Im in the middle of writing up a manuscript, and Im struggling with ASV identification. In the context of analysis, I like the 16 character hash because its an intrinsic property of the ASV. But, 16 characters in my manuscript takes up a lot of space and looks like junk. (Yay random MD5 hash!) I’m trying to come up with an alternative way to identify ASVs. One thought has been to just number them, with the pontential concern you see in most de novo OTU papers, where my OTU 1 and your OTU 1 are likely to be different things and no one walks away happy. Another thought was to take a genus level designation, so like, if its a prevotella, asv prev_01.
How are other people handling this? What would people like to see? What makes sense?
Great question, something I’m currently struggling with myself. I think I’ve settled with a hybrid of the ideas you mentioned. I’m doing my analyses at ASV levels (for the most part) but when I need to discuss a specific ASV in the paper I use its highest annotated designation and provide the full hash+sequence in a supplement. That way the average reader gets a feel for what taxa is being discussed, the article reads cleaner, and at the same time providing the keen readers with access to the exact ASV/sequence to compare to their own work. Not sure how well this will work logistically…
Would love to hear what others are doing though!
It’s a good idea to rename the hash in something that is more readable by us (humans), and, as it was already mentioned, you can supply as a supplement to the article a table with original hashes for other researchers. I did the same and I will attach such table when manuscript will be ready
Thanks! I also tend to work at ASV level, and my text is something like this:
a member of genus Lactobacillus (ASV ID eca95390ce78c2e1fca8ef621ead6c18) and a Granuilcatella spp (ASV ID 7770387e217bc9cbc12dcb87a16f779d)…

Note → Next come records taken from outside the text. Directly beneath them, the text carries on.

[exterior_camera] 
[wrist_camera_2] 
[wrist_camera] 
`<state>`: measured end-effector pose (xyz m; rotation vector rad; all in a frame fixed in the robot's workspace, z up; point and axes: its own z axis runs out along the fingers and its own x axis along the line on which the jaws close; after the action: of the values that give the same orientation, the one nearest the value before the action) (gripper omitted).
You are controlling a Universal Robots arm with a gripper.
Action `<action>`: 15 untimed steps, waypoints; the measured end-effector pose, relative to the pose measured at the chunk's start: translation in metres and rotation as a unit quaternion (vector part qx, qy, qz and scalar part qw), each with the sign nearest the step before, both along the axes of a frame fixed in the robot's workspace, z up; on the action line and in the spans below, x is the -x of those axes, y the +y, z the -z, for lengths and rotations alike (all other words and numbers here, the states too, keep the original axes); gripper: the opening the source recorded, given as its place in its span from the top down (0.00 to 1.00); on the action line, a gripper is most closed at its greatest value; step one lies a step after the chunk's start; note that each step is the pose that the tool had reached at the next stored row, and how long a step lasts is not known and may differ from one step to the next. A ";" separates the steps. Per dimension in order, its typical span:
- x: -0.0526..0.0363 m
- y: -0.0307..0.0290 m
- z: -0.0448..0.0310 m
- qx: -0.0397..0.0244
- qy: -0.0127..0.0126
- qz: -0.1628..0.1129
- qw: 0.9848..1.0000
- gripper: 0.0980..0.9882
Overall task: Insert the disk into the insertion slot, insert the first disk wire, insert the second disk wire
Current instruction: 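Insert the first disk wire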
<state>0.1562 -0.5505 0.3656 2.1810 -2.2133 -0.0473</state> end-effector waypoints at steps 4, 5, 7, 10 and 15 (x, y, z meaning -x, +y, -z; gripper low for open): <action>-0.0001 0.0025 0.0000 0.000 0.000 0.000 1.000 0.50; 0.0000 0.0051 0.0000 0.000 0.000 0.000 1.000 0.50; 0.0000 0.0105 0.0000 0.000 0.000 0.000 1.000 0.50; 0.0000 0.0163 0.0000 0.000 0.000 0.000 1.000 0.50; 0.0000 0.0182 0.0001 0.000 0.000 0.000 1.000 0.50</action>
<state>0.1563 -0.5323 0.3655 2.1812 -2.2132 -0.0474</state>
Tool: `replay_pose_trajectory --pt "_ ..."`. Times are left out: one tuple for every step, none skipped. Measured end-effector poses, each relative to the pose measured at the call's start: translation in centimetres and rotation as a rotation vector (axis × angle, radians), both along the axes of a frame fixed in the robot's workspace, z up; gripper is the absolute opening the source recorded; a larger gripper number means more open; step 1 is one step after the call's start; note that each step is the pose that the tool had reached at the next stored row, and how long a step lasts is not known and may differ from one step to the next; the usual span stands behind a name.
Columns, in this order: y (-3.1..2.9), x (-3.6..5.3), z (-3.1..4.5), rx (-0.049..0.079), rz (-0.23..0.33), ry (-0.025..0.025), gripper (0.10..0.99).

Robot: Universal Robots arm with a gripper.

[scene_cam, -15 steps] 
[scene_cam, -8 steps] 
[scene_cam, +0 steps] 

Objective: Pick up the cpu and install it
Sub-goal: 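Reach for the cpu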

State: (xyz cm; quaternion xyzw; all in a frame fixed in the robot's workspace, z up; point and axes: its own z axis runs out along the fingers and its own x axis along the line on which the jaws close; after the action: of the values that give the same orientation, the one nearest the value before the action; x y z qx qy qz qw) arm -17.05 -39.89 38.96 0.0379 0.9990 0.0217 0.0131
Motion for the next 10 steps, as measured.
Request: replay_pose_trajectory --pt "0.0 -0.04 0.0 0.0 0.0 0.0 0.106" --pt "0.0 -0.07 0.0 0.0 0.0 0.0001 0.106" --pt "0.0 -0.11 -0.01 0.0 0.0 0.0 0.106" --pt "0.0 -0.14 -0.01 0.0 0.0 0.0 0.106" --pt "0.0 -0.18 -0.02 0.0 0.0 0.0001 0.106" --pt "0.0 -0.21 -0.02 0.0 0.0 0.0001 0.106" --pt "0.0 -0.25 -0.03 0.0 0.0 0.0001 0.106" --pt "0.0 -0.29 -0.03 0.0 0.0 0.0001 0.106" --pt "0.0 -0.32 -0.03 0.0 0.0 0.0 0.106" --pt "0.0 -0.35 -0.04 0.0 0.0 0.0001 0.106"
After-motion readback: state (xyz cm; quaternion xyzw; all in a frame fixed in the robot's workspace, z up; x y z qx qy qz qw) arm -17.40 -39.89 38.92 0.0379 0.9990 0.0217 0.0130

And then, as both you and @timanix mentioned, I’ve got a table in the supplement that maps the hash to full taxonomy (and some other analysis information), as well as a fasta with the full sequences.
But, I really hate the full hash in the text?
You can rename it, for example, “Pseudomonas_asv1”, explain the principle of names formation at the beginning, so no need to type the hash in the text or figures. In the supplemental material all names will have an original hash, who wants to know it will be able to obtain all hashes from the table.
Okay, I feel like I should mention my final solution to this because I saw the post… I ended up going with the first four letters of the genus and the first 4 letters of the hash:
a member of genus Lactobacillus (Lact-eca9) and a Granuilcatella spp (Gran-7770)
Which I kind of think works?
I did approximately the same for figures